■ **Work task**: Going down the data below, set down exactly the line with "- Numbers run" and each line after it through the line with "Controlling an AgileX"; no other lines.

■ **Supplied data**:
──────

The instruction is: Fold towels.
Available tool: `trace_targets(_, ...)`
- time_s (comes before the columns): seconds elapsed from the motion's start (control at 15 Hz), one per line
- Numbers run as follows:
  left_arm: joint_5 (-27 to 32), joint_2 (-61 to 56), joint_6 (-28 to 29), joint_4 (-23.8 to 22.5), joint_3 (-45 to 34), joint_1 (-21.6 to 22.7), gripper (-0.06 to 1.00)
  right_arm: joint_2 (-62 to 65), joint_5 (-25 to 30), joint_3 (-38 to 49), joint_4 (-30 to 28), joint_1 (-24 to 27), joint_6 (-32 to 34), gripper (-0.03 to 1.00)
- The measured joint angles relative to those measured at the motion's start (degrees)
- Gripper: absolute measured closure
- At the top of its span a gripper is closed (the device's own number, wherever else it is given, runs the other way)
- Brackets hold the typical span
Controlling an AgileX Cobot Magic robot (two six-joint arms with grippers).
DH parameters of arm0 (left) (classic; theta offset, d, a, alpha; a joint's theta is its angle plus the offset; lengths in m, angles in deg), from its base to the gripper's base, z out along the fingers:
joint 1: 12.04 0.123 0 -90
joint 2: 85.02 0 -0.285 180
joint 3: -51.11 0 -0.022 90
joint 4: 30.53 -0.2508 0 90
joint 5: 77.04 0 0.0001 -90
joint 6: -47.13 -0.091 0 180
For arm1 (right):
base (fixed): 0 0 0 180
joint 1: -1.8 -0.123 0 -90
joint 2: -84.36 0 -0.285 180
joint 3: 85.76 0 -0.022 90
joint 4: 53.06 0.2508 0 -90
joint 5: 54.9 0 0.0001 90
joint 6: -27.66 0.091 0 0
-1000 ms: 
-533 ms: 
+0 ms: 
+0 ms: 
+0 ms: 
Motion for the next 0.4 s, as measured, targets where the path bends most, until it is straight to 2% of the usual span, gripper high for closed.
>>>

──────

■ **Result of the exercise**:
- Numbers run as follows:
  left_arm: joint_5 (-27 to 32), joint_2 (-61 to 56), joint_6 (-28 to 29), joint_4 (-23.8 to 22.5), joint_3 (-45 to 34), joint_1 (-21.6 to 22.7), gripper (-0.06 to 1.00)
  right_arm: joint_2 (-62 to 65), joint_5 (-25 to 30), joint_3 (-38 to 49), joint_4 (-30 to 28), joint_1 (-24 to 27), joint_6 (-32 to 34), gripper (-0.03 to 1.00)
- The measured joint angles relative to those measured at the motion's start (degrees)
- Gripper: absolute measured closure
- At the top of its span a gripper is closed (the device's own number, wherever else it is given, runs the other way)
- Brackets hold the typical span
Controlling an AgileX Cobot Magic robot (two six-joint arms with grippers).

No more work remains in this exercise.